## YOUR GOAL
The required output consists solely of the lines from the top of the listing through the line containing "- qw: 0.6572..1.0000", transcribed exactly.

## GIVEN INFORMATION
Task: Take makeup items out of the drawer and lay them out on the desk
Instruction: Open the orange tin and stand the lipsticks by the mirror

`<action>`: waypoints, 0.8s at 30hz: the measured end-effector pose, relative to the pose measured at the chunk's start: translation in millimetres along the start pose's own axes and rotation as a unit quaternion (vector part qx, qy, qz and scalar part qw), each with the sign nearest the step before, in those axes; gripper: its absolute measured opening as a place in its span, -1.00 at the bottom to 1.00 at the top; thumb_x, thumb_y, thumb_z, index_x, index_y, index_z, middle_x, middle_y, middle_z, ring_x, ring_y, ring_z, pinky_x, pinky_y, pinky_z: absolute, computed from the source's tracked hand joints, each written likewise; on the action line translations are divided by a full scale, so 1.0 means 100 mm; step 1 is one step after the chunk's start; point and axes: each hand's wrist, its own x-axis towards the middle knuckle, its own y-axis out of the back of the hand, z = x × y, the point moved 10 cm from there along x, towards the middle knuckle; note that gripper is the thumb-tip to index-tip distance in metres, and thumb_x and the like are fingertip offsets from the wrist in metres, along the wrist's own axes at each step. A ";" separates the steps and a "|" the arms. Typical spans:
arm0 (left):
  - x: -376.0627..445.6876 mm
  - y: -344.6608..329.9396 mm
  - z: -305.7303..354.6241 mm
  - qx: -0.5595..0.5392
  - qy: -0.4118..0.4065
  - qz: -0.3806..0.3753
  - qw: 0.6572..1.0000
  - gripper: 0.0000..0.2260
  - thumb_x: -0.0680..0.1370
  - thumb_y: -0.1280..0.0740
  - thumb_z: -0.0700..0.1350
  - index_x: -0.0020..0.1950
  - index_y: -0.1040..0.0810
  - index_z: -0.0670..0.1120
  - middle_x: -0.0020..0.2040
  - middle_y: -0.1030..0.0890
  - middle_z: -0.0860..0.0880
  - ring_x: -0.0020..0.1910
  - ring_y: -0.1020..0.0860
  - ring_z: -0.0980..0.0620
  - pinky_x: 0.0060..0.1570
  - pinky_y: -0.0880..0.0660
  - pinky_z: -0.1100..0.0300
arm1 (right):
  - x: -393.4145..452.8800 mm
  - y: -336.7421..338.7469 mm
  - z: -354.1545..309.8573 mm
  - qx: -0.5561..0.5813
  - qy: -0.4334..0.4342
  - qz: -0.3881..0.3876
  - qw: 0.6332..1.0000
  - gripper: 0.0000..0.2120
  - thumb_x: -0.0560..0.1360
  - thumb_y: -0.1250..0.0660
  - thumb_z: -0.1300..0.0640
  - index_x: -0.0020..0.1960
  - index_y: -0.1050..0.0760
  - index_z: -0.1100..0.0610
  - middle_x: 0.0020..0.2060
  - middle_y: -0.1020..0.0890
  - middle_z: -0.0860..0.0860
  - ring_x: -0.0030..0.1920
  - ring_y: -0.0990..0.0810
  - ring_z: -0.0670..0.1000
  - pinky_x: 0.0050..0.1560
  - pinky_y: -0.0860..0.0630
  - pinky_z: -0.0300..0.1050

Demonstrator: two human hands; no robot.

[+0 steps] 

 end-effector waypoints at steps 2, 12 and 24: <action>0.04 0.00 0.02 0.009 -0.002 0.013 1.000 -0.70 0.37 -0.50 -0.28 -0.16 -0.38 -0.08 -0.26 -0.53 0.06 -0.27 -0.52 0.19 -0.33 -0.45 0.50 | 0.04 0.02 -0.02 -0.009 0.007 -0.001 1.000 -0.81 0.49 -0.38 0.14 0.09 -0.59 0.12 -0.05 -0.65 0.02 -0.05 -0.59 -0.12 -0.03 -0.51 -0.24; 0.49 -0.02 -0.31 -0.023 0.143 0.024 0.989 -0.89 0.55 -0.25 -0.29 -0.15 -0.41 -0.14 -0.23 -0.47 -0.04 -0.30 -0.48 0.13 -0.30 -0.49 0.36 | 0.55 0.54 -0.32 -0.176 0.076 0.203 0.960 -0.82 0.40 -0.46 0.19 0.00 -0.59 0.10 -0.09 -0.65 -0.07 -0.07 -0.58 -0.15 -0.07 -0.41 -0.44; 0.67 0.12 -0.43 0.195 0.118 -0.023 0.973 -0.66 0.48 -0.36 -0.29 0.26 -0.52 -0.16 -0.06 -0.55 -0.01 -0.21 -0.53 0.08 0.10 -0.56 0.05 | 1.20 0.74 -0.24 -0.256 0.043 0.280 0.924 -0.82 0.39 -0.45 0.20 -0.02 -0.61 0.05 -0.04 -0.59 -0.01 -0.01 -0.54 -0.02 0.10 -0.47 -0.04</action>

## OUTPUT FOR THIS EXERCISE
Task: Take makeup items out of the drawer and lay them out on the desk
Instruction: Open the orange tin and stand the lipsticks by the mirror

`<action>`: waypoints, 0.8s at 30hz: the measured end-effector pose, relative to the pose measured at the chunk's start: translation in millimetres along the start pose's own axes and rotation as a unit quaternion (vector part qx, qy, qz and scalar part qw), each with the sign nearest the step before, in those axes; gripper: its absolute measured opening as a place in its span, -1.00 at the bottom to 1.00 at the top; thumb_x, thumb_y, thumb_z, index_x, index_y, index_z, middle_x, middle_y, middle_z, ring_x, ring_y, ring_z, pinky_x, pinky_y, pinky_z: absolute, computed from the source's tracked hand joints, each written likewise; on the action line translations are divided by a full scale, so 1.0 means 100 mm; step 1 is one step after the chunk's start; point and axes: each hand's wrist, its own x-axis towards the middle knuckle, its own y-axis out of the back of the hand, z = x × y, the point moved 10 cm from there along x, towards the middle knuckle; note that gripper is the thumb-tip to index-tip distance in metres, and thumb_x and the like are fingertip offsets from the wrist in metres, along the wrist's own axes at each step. A ";" separates the steps and a "|" the arms. Typical spans:
arm0 (left):
  - x: -376.0627..445.6876 mm
  - y: -344.6608..329.9396 mm
  - z: -305.7303..354.6241 mm
  - qx: -0.5595..0.5392
  - qy: -0.4118..0.4065
  - qz: -0.3806..0.3753
  - qw: 0.6572..1.0000

For this exercise, nothing more remains to be given.